Lazy initialisation in C++ and Multi-threading

Table of Contents

In the previous post about lazy initialisation, we showed examples and differences between using raw pointers, unique_ptr and std::optional to store the object and create it later. However, we implemented the samples from the perspective of single-threaded scenarios.

In this post, we’ll try to fill the gap and show you how to make your lazy objects available in a multithreading environment.

Multithreading and Lazy Initialisation

If your application creates several threads that might access such “lazy” resource, you might run into troubles. How do you know if the resource is initialised only once? What if two threads try to invoke the init code?

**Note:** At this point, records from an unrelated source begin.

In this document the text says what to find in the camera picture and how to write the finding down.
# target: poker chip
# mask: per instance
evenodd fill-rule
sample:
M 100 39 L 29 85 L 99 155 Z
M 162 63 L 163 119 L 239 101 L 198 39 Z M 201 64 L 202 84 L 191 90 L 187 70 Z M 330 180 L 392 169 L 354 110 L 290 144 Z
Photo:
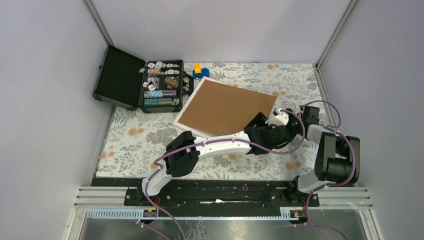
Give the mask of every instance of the poker chip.
M 165 84 L 168 86 L 168 87 L 172 87 L 172 88 L 174 88 L 174 89 L 176 89 L 176 88 L 178 88 L 178 80 L 175 80 L 175 79 L 173 79 L 173 78 L 170 78 L 170 77 L 165 77 Z
M 154 106 L 157 106 L 158 104 L 159 104 L 159 100 L 157 98 L 144 100 L 145 107 L 154 107 Z
M 172 105 L 178 105 L 180 103 L 180 99 L 179 98 L 174 98 L 172 100 Z
M 150 85 L 148 86 L 148 90 L 149 90 L 149 91 L 155 91 L 155 90 L 156 90 L 156 87 L 155 87 L 153 84 L 150 84 Z
M 161 61 L 157 61 L 156 65 L 154 66 L 155 69 L 160 69 L 162 68 L 162 62 Z
M 151 91 L 144 91 L 144 98 L 145 99 L 155 99 L 155 98 L 166 98 L 171 97 L 175 98 L 177 96 L 177 90 L 151 90 Z
M 159 74 L 161 74 L 161 69 L 160 68 L 149 68 L 149 69 L 147 69 L 147 74 L 148 75 L 159 75 Z
M 171 105 L 172 98 L 160 98 L 157 103 L 159 106 Z

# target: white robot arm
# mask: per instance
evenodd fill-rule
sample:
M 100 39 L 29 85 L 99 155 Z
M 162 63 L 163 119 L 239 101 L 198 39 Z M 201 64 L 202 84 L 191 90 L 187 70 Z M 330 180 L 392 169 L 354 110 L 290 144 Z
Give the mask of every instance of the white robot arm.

To create a background, you’ll find an example below that operates on a vector of Employees. Each employee contains a record that will be fetched from a database. We want a lazy call to the database, so each object at the start knows only its ID and then connects to the DB if needed.

class Employee {
public:
    explicit Employee(size_t id, const CompanyDatabase& db) : _id(id), _db(&db) { }

    std::string Name() const { MakeSureWereReady(); return _rec->_name; }
    std::string Surname() const { MakeSureWereReady(); return _rec->_surname; }
    std::string City() const { MakeSureWereReady(); return _rec->_city; }
    TSalary Salary() const { MakeSureWereReady(); return _rec->_salary; }

    friend std::ostream& operator<<(std::ostream& os, const Employee& em) {...}
private:
    void MakeSureWereReady() const {
        if (!_rec)
            _rec = _db->FetchRecord(_id);
    }

    size_t _id{ CompanyDatabase::InvalidID };
    mutable std::optional<CompanyDatabase::EmployeeRecord> _rec;
    const CompanyDatabase* _db;
};

The class stores an observing pointer to a database, and in each getter, we make sure we have the data loaded before accessing it.

For a reference here’s the CompanyDatabase::EmployeeRecord structure that holds the data:

using TSalary = long; // might be replaced into decimal, fixed-point type...

struct EmployeeRecord { 
    std::string _name; 
    std::string _surname; 
    std::string _city; 
    TSalary _salary{ 0 };
};

CompanyDatabase is just a simple class that contains some preallocated data in a vector.

See the full code here: @Wandbox

To illustrate that we might have issues with multithreading, let’s look at the following use case:

void SalaryTask(const std::vector<Employee>& workers) {
    auto SalaryOp = [](TSalary curr, const Employee& em) {
        return curr + em.Salary();
    };
    const auto sumSalary = std::accumulate(std::cbegin(workers), std::cend(workers), 0, SalaryOp);
    std::cout << "Sum salary: " << sumSalary << '\n';
}

void CityTask(const std::vector<Employee>& workers) {
    std::map<std::string, int> mapByCity;
    for (auto& em : workers)
        mapByCity[em.City()]++;

    for (const auto& [city, num] : mapByCity)
        std::cout << city << ": " << num << '\n';
}

void OptionalTest() {
    CompanyDatabase db;
    std::vector<Employee> workers;
    for (size_t i = 0; i < db.MaxEntries(); ++i)
        workers.emplace_back(Employee{ i, db });

    std::thread t1(SalaryTask, std::cref(workers));
    std::thread t2(CityTask, std::cref(workers));
    t1.join();
    t2.join();
}

The code creates a vector of workers and then it passes the vector into two tasks: one that calculates the salary, and the other for some location stats.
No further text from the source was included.